[What needs to be done]
Begin at the first line below and copy each line exactly, ending with the line where "<point>740,68</point>" appears.

[Provided records]
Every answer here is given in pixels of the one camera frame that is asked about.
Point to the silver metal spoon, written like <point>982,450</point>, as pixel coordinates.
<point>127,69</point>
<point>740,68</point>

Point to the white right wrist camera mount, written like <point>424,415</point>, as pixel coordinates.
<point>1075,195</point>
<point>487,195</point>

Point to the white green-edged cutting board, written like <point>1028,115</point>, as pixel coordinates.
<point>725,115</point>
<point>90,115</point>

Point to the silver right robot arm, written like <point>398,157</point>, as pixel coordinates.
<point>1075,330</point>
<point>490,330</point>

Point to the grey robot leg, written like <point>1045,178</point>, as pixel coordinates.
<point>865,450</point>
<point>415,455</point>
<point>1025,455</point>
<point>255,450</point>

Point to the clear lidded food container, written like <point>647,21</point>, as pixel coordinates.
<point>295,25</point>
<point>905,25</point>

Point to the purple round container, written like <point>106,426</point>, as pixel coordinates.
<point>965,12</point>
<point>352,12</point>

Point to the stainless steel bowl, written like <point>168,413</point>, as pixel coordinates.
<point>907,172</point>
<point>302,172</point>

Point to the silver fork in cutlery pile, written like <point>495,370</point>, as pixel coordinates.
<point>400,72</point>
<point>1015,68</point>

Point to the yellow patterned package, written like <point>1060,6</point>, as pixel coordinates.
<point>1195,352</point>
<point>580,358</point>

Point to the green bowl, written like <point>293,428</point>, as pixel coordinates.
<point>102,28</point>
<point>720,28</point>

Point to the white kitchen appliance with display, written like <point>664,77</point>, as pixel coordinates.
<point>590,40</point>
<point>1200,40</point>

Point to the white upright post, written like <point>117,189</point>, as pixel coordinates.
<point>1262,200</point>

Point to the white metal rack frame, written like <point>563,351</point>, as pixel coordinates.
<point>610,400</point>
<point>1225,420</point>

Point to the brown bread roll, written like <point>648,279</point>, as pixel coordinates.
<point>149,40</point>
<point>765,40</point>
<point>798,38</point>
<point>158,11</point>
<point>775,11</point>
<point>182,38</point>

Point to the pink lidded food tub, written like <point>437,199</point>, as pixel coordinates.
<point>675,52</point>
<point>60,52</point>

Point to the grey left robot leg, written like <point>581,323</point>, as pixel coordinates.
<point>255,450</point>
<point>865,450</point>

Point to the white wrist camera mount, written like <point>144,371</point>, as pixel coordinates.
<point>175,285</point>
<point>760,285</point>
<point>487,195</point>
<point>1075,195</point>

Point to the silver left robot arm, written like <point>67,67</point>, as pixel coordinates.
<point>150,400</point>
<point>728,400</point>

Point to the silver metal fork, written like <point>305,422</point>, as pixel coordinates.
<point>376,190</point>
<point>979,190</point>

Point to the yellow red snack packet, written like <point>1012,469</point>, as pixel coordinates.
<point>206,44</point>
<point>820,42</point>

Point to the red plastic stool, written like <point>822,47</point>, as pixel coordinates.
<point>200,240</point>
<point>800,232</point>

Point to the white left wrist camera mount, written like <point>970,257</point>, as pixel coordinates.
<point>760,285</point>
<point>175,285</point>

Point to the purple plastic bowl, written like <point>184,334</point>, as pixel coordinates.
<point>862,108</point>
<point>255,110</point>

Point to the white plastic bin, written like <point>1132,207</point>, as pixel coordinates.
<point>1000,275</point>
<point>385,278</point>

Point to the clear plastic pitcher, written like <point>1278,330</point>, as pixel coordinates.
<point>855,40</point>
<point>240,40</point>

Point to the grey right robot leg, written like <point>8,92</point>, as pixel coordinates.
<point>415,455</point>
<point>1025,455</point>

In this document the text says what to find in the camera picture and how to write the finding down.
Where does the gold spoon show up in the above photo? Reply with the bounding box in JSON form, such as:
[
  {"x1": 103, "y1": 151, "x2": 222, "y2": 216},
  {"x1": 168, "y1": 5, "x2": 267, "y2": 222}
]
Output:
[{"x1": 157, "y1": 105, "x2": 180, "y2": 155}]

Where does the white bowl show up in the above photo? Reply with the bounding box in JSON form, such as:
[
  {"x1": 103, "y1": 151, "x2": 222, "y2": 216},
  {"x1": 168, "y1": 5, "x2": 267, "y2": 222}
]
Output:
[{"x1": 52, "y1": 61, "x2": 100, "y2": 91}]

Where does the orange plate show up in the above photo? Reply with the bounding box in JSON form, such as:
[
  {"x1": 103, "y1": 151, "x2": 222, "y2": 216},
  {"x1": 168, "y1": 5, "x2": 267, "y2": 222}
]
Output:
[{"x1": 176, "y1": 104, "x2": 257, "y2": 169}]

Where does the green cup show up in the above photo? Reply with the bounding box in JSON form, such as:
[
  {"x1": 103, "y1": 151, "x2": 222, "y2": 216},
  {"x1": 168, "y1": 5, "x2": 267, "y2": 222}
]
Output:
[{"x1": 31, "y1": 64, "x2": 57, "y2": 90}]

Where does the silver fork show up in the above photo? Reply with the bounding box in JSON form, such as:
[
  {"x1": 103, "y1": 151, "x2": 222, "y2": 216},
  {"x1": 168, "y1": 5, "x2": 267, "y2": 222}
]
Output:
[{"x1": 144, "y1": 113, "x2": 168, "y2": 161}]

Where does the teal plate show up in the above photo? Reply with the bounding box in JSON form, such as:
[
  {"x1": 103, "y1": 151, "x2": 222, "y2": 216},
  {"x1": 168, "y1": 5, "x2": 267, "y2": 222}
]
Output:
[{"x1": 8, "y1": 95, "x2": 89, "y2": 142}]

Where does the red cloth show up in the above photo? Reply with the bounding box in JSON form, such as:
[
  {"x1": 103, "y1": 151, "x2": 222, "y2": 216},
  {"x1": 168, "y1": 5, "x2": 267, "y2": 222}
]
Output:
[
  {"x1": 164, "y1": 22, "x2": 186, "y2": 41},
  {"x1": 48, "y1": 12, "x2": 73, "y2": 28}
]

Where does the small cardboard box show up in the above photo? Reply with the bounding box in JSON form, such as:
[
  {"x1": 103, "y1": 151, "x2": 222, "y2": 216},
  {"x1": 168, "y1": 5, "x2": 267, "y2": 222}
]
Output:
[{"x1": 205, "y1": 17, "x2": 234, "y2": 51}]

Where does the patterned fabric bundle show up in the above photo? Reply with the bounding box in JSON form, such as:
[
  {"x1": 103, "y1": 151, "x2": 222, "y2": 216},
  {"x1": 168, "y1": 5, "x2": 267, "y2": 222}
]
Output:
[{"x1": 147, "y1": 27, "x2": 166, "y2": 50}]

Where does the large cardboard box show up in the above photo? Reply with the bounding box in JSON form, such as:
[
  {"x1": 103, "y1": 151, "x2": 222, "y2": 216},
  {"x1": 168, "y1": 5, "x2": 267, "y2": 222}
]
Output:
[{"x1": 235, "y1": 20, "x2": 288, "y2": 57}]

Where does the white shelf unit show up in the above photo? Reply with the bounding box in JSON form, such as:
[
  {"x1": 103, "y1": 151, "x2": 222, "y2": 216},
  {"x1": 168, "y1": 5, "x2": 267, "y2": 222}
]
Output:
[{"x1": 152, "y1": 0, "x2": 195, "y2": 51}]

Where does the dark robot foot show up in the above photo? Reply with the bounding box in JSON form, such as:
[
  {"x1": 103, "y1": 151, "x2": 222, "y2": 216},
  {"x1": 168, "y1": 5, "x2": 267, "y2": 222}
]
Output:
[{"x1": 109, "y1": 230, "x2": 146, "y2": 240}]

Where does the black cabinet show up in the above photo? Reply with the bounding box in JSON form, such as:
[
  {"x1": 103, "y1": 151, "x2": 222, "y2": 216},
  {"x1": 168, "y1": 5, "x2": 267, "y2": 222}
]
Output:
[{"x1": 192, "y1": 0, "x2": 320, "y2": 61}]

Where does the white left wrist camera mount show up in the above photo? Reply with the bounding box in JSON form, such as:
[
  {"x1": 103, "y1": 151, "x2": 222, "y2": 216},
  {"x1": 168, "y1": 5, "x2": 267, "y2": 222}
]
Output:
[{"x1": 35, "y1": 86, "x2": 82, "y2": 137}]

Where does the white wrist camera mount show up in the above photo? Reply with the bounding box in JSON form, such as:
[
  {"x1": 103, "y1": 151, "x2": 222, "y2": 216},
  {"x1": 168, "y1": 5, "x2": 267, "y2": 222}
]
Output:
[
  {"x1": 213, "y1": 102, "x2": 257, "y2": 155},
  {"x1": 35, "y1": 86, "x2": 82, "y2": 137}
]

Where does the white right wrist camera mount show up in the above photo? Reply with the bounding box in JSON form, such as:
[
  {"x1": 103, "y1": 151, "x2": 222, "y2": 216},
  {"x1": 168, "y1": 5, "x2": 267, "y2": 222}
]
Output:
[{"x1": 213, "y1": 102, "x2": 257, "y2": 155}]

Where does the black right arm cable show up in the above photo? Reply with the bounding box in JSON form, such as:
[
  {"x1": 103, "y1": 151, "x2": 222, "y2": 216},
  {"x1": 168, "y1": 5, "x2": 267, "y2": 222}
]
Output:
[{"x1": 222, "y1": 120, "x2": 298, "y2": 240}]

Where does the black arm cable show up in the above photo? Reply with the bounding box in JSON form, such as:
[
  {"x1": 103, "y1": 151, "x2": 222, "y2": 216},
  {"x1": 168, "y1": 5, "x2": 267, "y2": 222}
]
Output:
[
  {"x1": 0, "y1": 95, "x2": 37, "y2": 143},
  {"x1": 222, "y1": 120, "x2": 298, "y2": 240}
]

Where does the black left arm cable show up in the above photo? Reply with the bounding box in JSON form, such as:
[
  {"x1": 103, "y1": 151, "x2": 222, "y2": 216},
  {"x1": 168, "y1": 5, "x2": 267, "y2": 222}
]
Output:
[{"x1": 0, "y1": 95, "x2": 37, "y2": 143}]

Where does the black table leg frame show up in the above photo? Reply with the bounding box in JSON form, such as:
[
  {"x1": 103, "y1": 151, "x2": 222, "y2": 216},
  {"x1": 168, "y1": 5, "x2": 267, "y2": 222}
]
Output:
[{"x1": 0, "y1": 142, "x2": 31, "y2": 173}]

[Response box]
Every answer here is given in pixels of the one camera frame that is asked about.
Point to the silver metal spoon, written like <point>982,450</point>, as pixel coordinates.
<point>127,69</point>
<point>740,68</point>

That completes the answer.